Un jour… Un chef-d’oeuvre! (76)

« As-tu déjeuné Jaco?
Et de quoi?
As-tu déjeuné, Jaco?
Et de quoi?
Ah! Ah! Ah!
As-tu déjeuné Jaco? Ah! »

Immortel poète inconnu…

76a. Jan Davidzoon de Heen, Table d'apparat avec perroquets, 1650.

Jan Davidszoon de Heem (1606-1684), Table d’apparat avec perroquet, 1650.

Charles-Valentin Alkan (1813-1888), Marche Funèbre Pour La Mort d’Un Perroquet (1859).
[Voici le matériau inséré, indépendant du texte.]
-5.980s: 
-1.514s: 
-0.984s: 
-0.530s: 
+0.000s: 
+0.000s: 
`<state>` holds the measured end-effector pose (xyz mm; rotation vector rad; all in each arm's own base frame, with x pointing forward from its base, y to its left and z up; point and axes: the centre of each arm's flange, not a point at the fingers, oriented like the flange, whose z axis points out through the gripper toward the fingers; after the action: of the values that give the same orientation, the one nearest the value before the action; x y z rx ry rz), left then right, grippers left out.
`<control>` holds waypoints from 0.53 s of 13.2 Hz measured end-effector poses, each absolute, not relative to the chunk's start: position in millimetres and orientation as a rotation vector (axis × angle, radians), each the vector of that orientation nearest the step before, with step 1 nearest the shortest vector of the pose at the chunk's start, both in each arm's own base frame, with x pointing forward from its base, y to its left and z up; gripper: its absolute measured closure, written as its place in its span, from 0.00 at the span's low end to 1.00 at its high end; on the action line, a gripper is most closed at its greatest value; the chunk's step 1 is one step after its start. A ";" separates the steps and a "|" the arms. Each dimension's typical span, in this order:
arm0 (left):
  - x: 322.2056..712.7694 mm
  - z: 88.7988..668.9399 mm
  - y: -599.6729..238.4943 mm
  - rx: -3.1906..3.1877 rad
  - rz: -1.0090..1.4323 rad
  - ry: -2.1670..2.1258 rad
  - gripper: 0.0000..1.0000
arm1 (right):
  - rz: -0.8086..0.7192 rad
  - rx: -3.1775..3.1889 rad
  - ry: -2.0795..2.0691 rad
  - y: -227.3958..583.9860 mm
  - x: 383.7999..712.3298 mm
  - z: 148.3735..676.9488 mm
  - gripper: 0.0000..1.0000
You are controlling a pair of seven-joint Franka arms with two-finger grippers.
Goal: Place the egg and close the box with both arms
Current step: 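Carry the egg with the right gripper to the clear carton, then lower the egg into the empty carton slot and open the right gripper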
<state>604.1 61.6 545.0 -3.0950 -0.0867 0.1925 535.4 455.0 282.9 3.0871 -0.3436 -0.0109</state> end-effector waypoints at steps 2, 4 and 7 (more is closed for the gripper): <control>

« La musique d’Alkan est pleine d’un humour très fin. Il aime à se moquer du sérieux des musiciens romantiques, pour lesquels la composition était une question de vie ou de mort. En ces moments-là, il devient presque antiromantique, un rationaliste plein d’ironie. On ne pourrait imaginer, au 19ème siècle, nul autre compositeur qui aurait été capable d’écrire un morceau tel que cette « Marcia funebre sulla morte d’un papagallo » (1859) est une oeuvre unique en son genre. Alkan la composa alors qu’il menait une vie de reclus. On ne dispose, sur cette période de sa vie que peu d’informations. Dans ses lettres à Hiller, il parle souvent de son mauvais état de santé. Pourtant il créa pendant les années cinquante ses œuvres les plus importantes. La « Marcia funebre » est une véritable satire sur les innombrables marches funèbres de l’ère romantique, dont il avait composé lui-même quelques unes. Georg Philipp Telemann eut justement cette idée en 1737 (voir le billet d’hier). […] Bien qu’ Alkan fût un musicien savant et érudit, on ne peut affirmer avec certitude qu’il connaissait la cantate de Telemann.

La musique d’Alkan est pleine d’un humour très fin. Il aime à se moquer du sérieux des musiciens romantiques, pour lesquels la composition était une question de vie ou de mort…Tandis que Telemann utilisait les moyens musicaux de l’opéra bouffe et des intermèdes afin de créer une ambiance d’amusement et de parodie sans malice, Alkan saisissait l’occasion de composer une caricature virulente et grotesque. Écrit pour deux sopranos, ténor et basse accompagnés de trois hautbois et d’un basson, l’effet musical nasillard donne une impression absolument bouffonne. Le « poème » se compose de quelques mots répétés constamment: « As-tu déjeuné Jaco? Et de quoi? As-tu déjeuné, Jaco? Ah! Ah! Ah! As-tu déjeuné Jaco? Ah! », la phrase stéréotype des propriétaires de perroquets. Alkan a choisi comme mode ut mineur, traditionnellement la tonalité sombre et lugubre. Les instruments commencent la marche d’une manière lourde et pesante, mais, dès le début, l’ambiance tragique est entraînée vers le ridicule par leur timbre déplacé. Après le prélude instrumental, le ténor pose la question cruciale lors d’un très court récit suivi par la basse en forme d’écho – parodie délicieuse du geste tragique et significatif des récits habituels. […] »

Britta Schilling, Charles Valentin Alkan : un solitaire dans le Romantisme français, dans Le Romantisme revue du XIXème siècle, 1987, pp. 37-39.

Le meilleur du Monde de Jamy – Un perroquet, ça parle énormément. Un document amusant et très intéressant sur les mécanismes de la voix des oiseaux…

LE PERROQUET

Un gros perroquet gris, échappé de sa cage,
Vint s’établir dans un bocage :
Et là, prenant le ton de nos faux connaisseurs,
Jugeant tout, blâmant tout, d’un air de suffisance,
Au chant du rossignol il trouvait des longueurs,
Critiquait surtout sa cadence.

Le linot, selon lui, ne savait pas chanter ;
La fauvette aurait fait quelque chose peut-être,
Si de bonne heure il eût été son maître
Et qu’elle eût voulu profiter.
Enfin aucun oiseau n’avait l’art de lui plaire ;
Et dès qu’ils commençaient leurs joyeuses chansons,
Par des coups de sifflet répondant à leurs sons,
Le perroquet les faisait taire.

Lassés de tant d’affronts, tous les oiseaux du bois
Viennent lui dire un jour : mais parlez donc, beau sire,
Vous qui sifflez toujours, faites qu’on vous admire ;
Sans doute vous avez une brillante voix,
Daignez chanter pour nous instruire.
Le perroquet, dans l’embarras,
Se gratte un peu la tête, et finit par leur dire :
Messieurs, je siffle bien, mais je ne chante pas.

Jean-Pierre Claris de Florian, dit Florian (1755-1794).

76b. Illustration pour la Fable Le Perroquet de Florian

Jean-Jacques Grandville (1803-1847), Illustration pour Le Perroquet dans le recueil des Fables de Florian.